But Will it Work for Science?

Not only does flipping Blooms work for classes like media studies,  it also blends beautifully with my inquiry-based Chemistry class.

As we study science, I’ve come to realize that it’s very important for my students to encounter a concept before fully understanding what’s going on. It makes their brain try to fill in the gaps, and the more churn a brain experiences, the more likely it’s going to retain information.

When we study ionic compounds, we start with a lab. My students begin by creating conductivity testers out of tin foil, batteries, and mini Christmas lights. Students then create their own lab and test 10-12 different substances, from salt water, to HCL, to sugar water, to check which substances conduct electricity. Usually, about half of the solutions provided do.

I have them compare their findings to how scientists usually categorize these solutions. Sometimes, solutions that are supposed to conduct electricity, don’t.  So providing the results of experts helps them to have more confidence in their own results.

However, it’s not enough to discover which substances conduct electricity. I want them to try to figure out why. With the results my students have obtained, they analyze their findings. By dividing the solutions into appropriate categories, students often discern that the solutions that conduct electricity are made up of two elements and the elements combined are found on opposite sides of the periodic table, such as NaCl. They also realize that solutions that don’t conduct, such as sugar, are usually made of elements found on the same side of the table.

Once they begin to analyze each solution’s makeup more closely, they tend to realize that conductive solutions are, for the most part, made up of a metal and non-metal, whereas solutions that don’t conduct usually don’t contain any metals. Once they’ve exhausted this activity, I introduce the concepts of ionic and covalent bonds to label each category.

Then students re-evaluate their own findings and apply their learning by fixing elements in their categorization system.

At this point, my students research ionic and covalent bonds, either through cooperative research, or by using the flipped classroom model, to fill out their findings with information about the characteristics of each type of bond, such as malleability, boiling and melting points, etc. They’re essentially creating their own notes.

How About English?

Flipping Blooms — putting Creating, Evaluating, Analyzing and Applying first — also works in English.  From what I can tell, it’s likely the easiest route to creating a flipped English classroom. In the past, I’ve struggled to teach my students concepts such as grammar rules and abstract ideas like voice. Flipping Blooms makes this much easier.

We’re creating the churn, the friction for the brain, rather than solely focusing on acquiring rote knowledge.

I begin with having my students write a paragraph, either in response to a prompt or their own free writing. Next, students, working in small groups or pairs, evaluate several master texts for the criteria we’re working on. How does the writer use punctuation or voice in a particular text? What similarities are there between texts? Students then compare their own writing with each text. What did they do correctly or well? How does their writing differ and to what effect?

As a class, or in their groups, we analyze the pieces for similarities and differences and group them accordingly. Only then do I introduce the concept of run-on sentences, comma splices, and fragments. Essentially, through this process, my students identify the criteria for good writing. From this, we’re able to co-construct criteria and rubrics for summative assessments.

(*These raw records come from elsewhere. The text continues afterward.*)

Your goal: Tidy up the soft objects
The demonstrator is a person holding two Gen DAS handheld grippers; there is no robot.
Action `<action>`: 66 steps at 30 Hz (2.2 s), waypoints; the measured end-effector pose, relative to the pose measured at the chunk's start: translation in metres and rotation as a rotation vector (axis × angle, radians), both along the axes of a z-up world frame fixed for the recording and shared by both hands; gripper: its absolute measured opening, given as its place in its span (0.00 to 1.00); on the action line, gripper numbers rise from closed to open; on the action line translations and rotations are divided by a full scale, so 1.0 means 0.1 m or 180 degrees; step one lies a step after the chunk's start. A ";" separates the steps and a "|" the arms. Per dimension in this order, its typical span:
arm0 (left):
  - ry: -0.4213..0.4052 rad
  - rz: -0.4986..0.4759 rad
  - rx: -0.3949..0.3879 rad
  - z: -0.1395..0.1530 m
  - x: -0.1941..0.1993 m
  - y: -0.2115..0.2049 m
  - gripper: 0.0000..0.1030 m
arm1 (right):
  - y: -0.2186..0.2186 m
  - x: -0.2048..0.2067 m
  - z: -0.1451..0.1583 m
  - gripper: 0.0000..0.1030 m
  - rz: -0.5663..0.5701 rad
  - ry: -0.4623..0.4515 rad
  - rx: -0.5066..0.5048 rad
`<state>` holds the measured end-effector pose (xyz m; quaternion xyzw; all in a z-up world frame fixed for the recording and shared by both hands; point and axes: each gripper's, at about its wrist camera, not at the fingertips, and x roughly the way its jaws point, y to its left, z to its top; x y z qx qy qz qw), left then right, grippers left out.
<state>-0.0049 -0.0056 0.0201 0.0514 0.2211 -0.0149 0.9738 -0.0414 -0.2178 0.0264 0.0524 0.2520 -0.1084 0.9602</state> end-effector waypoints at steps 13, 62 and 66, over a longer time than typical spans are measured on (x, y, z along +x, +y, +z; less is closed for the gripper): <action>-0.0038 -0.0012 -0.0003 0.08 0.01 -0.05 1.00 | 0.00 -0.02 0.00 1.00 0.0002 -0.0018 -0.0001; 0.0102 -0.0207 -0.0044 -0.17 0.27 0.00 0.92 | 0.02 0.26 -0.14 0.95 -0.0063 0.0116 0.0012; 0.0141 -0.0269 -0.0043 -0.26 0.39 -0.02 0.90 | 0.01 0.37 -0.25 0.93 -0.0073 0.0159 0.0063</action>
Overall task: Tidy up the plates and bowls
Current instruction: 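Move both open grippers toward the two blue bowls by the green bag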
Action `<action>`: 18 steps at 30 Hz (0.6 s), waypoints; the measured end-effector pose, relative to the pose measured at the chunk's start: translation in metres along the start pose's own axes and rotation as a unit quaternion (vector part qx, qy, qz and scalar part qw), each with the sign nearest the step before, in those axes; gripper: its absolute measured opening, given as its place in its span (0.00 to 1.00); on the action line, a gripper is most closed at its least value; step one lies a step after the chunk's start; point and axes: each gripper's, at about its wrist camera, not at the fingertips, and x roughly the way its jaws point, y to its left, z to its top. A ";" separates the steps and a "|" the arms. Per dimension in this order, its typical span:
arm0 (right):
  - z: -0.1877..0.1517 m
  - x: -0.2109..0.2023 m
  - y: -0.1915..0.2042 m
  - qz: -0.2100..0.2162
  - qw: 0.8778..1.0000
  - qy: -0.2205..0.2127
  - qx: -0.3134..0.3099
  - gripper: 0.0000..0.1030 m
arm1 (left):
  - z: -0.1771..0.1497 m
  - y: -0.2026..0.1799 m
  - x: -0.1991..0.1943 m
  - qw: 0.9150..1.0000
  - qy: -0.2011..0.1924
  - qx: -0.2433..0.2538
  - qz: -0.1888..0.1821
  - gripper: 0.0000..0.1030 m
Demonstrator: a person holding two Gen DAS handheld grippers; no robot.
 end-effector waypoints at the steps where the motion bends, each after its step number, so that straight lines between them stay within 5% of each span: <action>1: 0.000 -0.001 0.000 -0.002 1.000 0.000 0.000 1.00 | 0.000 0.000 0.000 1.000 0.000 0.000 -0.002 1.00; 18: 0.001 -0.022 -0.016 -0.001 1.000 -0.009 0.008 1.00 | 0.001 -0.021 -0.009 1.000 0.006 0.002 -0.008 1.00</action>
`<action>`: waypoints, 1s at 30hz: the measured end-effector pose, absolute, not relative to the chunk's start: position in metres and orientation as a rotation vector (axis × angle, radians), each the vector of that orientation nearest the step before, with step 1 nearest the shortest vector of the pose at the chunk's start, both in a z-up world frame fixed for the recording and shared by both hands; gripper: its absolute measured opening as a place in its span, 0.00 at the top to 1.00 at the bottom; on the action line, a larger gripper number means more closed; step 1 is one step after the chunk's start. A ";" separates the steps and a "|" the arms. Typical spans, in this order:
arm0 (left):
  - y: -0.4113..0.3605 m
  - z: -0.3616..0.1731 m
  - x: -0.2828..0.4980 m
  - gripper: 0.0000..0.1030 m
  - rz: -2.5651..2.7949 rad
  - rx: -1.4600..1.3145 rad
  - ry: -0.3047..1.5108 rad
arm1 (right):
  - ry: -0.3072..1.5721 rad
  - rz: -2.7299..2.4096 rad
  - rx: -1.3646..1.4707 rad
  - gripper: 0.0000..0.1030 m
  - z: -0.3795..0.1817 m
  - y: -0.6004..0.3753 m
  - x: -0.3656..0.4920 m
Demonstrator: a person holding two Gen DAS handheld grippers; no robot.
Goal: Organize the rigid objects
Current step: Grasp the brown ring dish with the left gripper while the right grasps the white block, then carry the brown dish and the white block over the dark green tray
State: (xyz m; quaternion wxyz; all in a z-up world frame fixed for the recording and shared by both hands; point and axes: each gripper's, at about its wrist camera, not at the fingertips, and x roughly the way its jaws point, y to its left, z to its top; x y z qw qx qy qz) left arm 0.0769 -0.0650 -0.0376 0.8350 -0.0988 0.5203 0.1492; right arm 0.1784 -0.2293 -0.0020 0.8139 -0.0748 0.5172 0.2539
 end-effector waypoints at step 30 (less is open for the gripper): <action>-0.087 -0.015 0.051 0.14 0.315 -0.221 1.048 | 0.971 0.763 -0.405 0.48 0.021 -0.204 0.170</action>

Students then apply what they’ve learned by returning to their own writing. They change elements based on the ideas they’ve encountered.

Students further their understanding by either listening to a podcast, or engaging in their own research of grammar rules. Finally, as the knowledge piece, students create a graphic organizer/infographic or a screencast that identifies the language rules they’ve learned.

I think the best flipped classrooms work because they spend most of their time creating, evaluating and analyzing. In a sense we’re creating the churn, the friction for the brain, rather than solely focusing on acquiring rote knowledge. The flipped classroom approach is not about watching videos. It’s about students being actively involved in their own learning and creating content in the structure that is most meaningful for them.

Blooms 21 actively places learning where it should be, in the hands of the learner.

This post originally appeared on Voices from the Learning Revolution. Shelley Wright is a teacher/education blogger living in Moose Jaw, Saskatchewan in Canada. She teaches high school English, science and technology. Her passion in education is social justice, global education and helping her students make the world a better place. She blogs at Wright’s Room.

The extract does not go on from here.